What does it mean? Does anyone has any idea? I am too worried now.


----------



## Nayan Patel (Dec 25, 2014)

Status changed to health examinations have been finalised.


----------



## gauk (Mar 10, 2016)

Hi,

My wife has done medical exams in MArch 16 before we were married.
We got married in July, does she need to retake medicals as her circumstances have changed from single to married or CO would accept the old medicals which are valid and under 12 months.

please help, thanks in advance!


----------



## BulletAK (Sep 21, 2015)

gauk said:


> Hi,
> 
> My wife has done medical exams in MArch 16 before we were married.
> We got married in July, does she need to retake medicals as her circumstances have changed from single to married or CO would accept the old medicals which are valid and under 12 months.
> ...


There is no such case. You have to do the medicals again from Australian approved panel hospitals via referral letters generated through immiaccount. HAP ID is generated and given in a referral letter for each migrating person. Refer this link.


----------



## dink2s (Aug 20, 2016)

I am planning to take appointment for medicals in the next week. If for some reason I am unable to go for that appointment, Can I change my appointment date with the clinic?


----------



## UmarSid (Sep 22, 2015)

Hi,

I had my health check two days ago and after all tests completed the doctor said my wife xray is fine but i had minor lines on my xray. She said it may be due to asthma which i declared upfront.
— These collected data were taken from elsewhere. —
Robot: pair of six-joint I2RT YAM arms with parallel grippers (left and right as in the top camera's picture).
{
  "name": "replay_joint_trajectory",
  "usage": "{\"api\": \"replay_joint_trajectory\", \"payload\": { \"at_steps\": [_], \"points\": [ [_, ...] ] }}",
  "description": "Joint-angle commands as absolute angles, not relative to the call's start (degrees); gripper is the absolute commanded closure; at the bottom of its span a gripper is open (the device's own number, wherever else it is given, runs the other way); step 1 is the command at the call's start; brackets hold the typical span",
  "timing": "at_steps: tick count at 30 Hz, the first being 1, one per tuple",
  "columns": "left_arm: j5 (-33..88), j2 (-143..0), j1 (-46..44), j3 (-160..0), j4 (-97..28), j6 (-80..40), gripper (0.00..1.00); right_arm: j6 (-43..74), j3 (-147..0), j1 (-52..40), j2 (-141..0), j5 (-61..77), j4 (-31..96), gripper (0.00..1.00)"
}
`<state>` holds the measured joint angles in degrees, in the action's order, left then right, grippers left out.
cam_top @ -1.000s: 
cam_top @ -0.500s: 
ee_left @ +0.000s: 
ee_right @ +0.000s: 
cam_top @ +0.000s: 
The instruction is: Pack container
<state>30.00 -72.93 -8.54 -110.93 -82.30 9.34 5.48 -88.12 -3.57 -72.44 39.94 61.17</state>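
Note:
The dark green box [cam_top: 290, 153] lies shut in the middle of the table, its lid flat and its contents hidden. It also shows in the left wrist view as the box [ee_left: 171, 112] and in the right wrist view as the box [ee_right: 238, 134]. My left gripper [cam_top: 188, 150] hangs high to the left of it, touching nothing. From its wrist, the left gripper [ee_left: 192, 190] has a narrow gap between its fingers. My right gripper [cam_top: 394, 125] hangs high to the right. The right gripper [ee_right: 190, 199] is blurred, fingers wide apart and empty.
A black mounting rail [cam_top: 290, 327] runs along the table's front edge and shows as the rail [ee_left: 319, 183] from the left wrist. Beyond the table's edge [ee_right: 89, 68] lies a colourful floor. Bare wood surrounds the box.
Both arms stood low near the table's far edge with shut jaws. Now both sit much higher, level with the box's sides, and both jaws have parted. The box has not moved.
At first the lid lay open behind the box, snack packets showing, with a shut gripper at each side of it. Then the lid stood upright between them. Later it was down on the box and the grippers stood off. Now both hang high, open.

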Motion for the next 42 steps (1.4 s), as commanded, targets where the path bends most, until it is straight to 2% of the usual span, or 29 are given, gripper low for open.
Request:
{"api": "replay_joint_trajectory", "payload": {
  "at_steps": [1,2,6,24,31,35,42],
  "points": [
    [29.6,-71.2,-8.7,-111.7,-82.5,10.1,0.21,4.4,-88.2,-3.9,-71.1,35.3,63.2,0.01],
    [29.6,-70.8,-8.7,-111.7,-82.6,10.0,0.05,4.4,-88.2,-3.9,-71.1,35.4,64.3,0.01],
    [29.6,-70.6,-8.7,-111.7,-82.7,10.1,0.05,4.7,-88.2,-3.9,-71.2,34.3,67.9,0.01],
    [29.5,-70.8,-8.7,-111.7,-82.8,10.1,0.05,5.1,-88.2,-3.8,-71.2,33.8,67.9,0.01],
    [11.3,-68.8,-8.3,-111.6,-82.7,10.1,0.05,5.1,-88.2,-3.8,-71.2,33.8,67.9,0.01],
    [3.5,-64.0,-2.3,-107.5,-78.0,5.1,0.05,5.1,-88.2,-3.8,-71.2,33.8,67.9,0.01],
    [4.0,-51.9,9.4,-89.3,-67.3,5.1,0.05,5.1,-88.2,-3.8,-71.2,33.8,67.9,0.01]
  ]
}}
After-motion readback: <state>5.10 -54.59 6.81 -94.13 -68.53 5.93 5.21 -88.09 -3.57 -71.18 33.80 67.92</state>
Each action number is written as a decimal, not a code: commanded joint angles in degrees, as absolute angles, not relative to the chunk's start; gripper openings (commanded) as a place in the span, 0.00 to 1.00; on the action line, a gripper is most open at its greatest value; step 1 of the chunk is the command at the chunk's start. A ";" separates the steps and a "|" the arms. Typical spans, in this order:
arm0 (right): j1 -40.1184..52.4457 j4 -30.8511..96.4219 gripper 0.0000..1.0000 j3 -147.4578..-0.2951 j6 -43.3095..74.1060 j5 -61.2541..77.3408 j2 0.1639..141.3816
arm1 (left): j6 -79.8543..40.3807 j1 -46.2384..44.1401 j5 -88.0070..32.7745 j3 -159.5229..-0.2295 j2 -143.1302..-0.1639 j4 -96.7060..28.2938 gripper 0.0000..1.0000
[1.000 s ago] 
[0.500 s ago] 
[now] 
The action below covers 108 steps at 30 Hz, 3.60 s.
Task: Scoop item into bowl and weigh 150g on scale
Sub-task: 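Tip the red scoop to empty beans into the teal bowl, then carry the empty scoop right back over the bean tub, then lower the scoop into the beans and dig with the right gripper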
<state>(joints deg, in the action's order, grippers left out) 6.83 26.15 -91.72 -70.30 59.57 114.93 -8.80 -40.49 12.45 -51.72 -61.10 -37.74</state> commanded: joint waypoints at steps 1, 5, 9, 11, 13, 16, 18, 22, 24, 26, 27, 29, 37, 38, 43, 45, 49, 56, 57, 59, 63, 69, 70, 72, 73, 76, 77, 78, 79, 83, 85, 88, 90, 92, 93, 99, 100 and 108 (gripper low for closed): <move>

She also said this kind of minor lines are cleared by embassy and sometimes referred. What is the issue here I have not heard from either the clinic or DIBP. What should I do?


----------



## anju_bala (Jul 28, 2017)

I got the same message in medical I m worried about that plz suggest me what should I do now as they refer to BUPA medical services


----------



## anju_bala (Jul 28, 2017)

The required health examinations have been completed and submitted by the panel clinic to the department. This person's case will be processed or referred to the department's migration medical services provider, Bupa Medical Visa Services, for further assessmen plz suggest What does it mean and what should I do now


----------



## anju_bala (Jul 28, 2017)

I got my clearance today finally thank you


----------



## UmarSid (Sep 22, 2015)

anju_bala said:


> The required health examinations have been completed and submitted by the panel clinic to the department. This person's case will be processed or referred to the department's migration medical services provider, Bupa Medical Visa Services, for further assessmen plz suggest What does it mean and what should I do now


Most probably your case will be cleared in a couple of days. Same status for changed to health clearance provided in a couple of days.


----------



## jaswanthjasu (Jan 18, 2015)

My Child's case is also reflecting as referred to Bupa Medical Visa services. His TST for TB turned out positive. He had undergone 2 chest X-rays after that. Fingers crossed right now.


----------



## jaswanthjasu (Jan 18, 2015)

jaswanthjasu said:


> My Child's case is also reflecting as referred to Bupa Medical Visa services. His TST for TB turned out positive. He had undergone 2 chest X-rays after that. Fingers crossed right now.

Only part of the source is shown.